Jonathan Edwards and the Bible
by Robert E. Brown
Indiana University Press, 352 pp., $35

Jonathan Edwards's Philosophy of History
The Re-Enchantment of the World in the Age of Enlightenment
by Avihu Zakai
Princeton University Press, 368 pp., $49.95

"The Miscellanies," 833-1152
Works of Jonathan Edwards, Volume 20
edited by Amy Plantinga Pauw
Yale University Press, 560 pp., $95

Writings on the Trinity, Grace, and Faith
Works of Jonathan Edwards, Volume 21
edited by Sang Hyun Lee
Yale University Press, 592 pp., $95

Sermons and Discourses, 1739-1742
Works of Jonathan Edwards, Volume 22
edited by Harry S. Stout, et al.
Yale University Press, 608 pp., $95

The Supreme Harmony of All
The Trinitarian Theology of Jonathan Edwards
by Amy Plantinga Pauw
Wm. B. Eerdmans, 196 pp., $22

America's God
From Jonathan Edwards to Abraham Lincoln
by Mark A. Noll
Oxford University Press, 640 pp., $35

ALMOST NO ONE seems to deny that Jonathan Edwards is America's greatest theologian--perhaps the greatest mind America has ever produced, in any field. But that doesn't mean many like him very much. Born three hundred years ago, on October 5, 1703, Edwards has always provoked extreme reactions.

No shrinking lily herself, Harriet Beecher Stowe complained that Edwards's sermons on sin and suffering were "refined poetry of torture." After staying up one night to browse in his works, Mark Twain reported, "Edwards's God shines red and hideous in the glow from the fires of hell, their only right and proper adornment. By God, I was ashamed to be in such company." Generations of American
college students have learned similar conclusions about his most famous sermon, "Sinners in the Hands of an Angry God," in the "Puritans" section of their classes on American literature.

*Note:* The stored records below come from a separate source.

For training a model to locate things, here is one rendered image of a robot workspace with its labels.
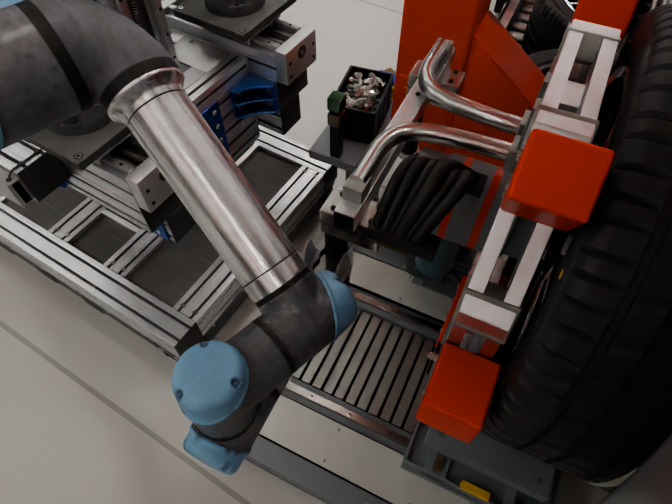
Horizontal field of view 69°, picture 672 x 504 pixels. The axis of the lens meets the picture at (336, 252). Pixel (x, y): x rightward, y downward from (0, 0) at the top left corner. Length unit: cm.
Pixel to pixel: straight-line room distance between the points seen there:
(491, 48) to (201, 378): 96
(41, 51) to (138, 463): 123
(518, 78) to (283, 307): 87
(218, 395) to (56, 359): 135
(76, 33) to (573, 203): 50
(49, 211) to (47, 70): 133
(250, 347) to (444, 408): 24
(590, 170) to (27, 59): 53
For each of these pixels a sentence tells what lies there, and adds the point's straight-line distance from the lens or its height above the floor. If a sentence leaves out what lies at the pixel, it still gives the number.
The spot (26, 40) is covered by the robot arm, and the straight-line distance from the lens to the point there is 59.
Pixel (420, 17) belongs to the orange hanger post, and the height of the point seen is 89.
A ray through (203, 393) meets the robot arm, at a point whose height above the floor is 101.
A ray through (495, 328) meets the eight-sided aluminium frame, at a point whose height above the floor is 96.
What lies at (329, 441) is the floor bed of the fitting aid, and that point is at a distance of 143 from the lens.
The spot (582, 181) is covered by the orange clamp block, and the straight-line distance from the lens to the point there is 49.
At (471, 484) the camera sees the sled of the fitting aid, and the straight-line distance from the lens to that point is 135.
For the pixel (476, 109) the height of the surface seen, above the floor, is 101.
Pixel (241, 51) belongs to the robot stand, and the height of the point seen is 73.
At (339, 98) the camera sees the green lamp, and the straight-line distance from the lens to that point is 132.
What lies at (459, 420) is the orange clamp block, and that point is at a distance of 63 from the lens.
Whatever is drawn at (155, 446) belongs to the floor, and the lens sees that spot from 159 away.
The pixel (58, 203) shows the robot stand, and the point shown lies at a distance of 190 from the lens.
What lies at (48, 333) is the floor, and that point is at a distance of 188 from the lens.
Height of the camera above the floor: 147
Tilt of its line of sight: 55 degrees down
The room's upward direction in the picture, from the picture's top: straight up
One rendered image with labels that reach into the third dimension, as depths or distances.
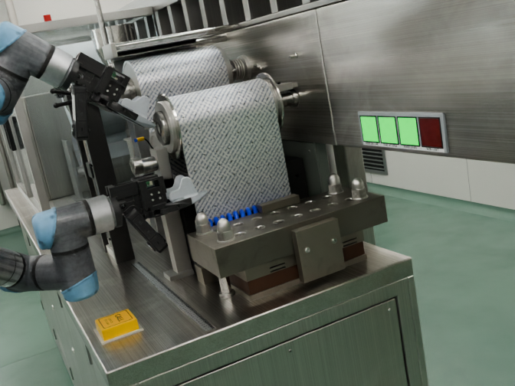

Such received opinions and settled readings of particular texts often cry out for a contrarian critic with a lance long enough to deflate them. But, even if it is an accurate reading of such sermons as "Sinners in the Hands of an Angry God," the notion of a hellfire-obsessed Edwards derives from abstracting a small portion of his works, never set in balance with the rest. And it obscures the fact that both in intellectual creativity and cultural influence, Edwards towers above any other religious thinker to have graced the American scene.

His 1754 "Freedom of the Will" set the agenda for philosophical debates for more than a century by its daring attempt to resolve the antinomy between freedom and determinism. Edwards also challenged Enlightenment presumptions about evil, history, and reason. His theological classic, the 1746 "Religious Affections," may be the most acute work on spiritual discernment in the history of Christian thought. Edwards seems, in fact, far more obsessed with beauty than wrath. In his emphasis on experience and his effort to extract himself from European thinking, he laid the foundation for subsequent American intellectual life. And in his attempts to combine a radical vision of holiness with the most capacious appreciation of beauty in God's creation, he laid the foundation for subsequent American public life. Jonathan Edwards is America.